What is needed. When a picture appears in the listing, leave it out and copy the rest exactly as it stands.

* * * * * * *

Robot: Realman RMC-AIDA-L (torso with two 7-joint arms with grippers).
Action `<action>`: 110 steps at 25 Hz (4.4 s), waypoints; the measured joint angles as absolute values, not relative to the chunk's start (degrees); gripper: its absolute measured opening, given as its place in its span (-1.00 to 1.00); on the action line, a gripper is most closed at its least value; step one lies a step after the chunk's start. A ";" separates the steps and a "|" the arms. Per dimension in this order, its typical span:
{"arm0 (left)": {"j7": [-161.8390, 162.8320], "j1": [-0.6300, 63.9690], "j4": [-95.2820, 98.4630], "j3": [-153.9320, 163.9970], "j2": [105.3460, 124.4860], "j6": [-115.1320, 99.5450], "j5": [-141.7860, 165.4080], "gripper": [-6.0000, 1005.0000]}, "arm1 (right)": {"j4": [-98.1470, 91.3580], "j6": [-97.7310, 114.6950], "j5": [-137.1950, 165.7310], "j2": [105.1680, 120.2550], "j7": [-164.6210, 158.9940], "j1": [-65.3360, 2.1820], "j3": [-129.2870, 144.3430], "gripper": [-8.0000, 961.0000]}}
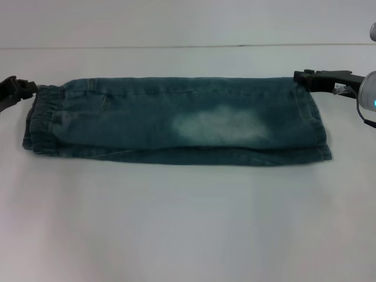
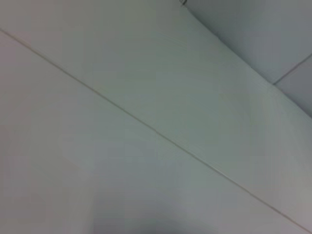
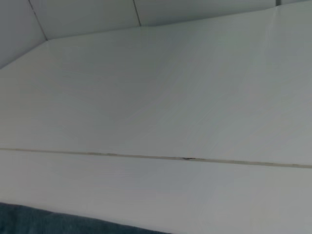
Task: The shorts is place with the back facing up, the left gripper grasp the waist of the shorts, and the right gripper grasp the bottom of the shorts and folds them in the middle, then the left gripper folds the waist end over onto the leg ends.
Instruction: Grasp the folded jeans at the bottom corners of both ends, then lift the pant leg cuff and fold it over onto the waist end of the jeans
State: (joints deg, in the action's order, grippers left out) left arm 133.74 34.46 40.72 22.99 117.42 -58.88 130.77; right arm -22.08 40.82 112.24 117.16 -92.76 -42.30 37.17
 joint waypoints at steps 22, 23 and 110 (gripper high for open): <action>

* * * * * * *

Response area.
Robot: Realman RMC-AIDA-L (torso with two 7-joint arms with grippers).
Action `<action>`: 110 steps at 25 Hz (4.4 s), waypoints; the measured joint angles as absolute values, not relative to the chunk's start (degrees); gripper: its absolute measured opening, given as its place in its span (-1.00 to 1.00); on the action line, a gripper is most closed at its least value; step one lies a step after the chunk's start. A ";" separates the steps and a "|" the arms. Per dimension in this order, its typical span:
{"arm0 (left)": {"j7": [-161.8390, 162.8320], "j1": [-0.6300, 63.9690], "j4": [-95.2820, 98.4630], "j3": [-153.9320, 163.9970], "j2": [105.3460, 124.4860], "j6": [-115.1320, 99.5450], "j5": [-141.7860, 165.4080], "gripper": [-6.0000, 1005.0000]}, "arm1 (right)": {"j4": [-98.1470, 91.3580], "j6": [-97.7310, 114.6950], "j5": [-137.1950, 165.7310], "j2": [105.1680, 120.2550], "j7": [-164.6210, 158.9940], "j1": [-65.3360, 2.1820], "j3": [-129.2870, 144.3430], "gripper": [-8.0000, 961.0000]}}
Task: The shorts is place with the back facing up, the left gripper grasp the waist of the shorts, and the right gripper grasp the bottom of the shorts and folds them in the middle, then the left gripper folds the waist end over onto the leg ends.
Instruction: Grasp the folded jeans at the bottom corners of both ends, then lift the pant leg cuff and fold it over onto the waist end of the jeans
State: (joints deg, in the action's order, grippers left out) left arm 133.74 34.46 40.72 22.99 117.42 -58.88 130.77; right arm -22.08 40.82 112.24 117.16 -92.76 -42.30 37.17
 joint waypoints at steps 22, 23 and 110 (gripper high for open): <action>

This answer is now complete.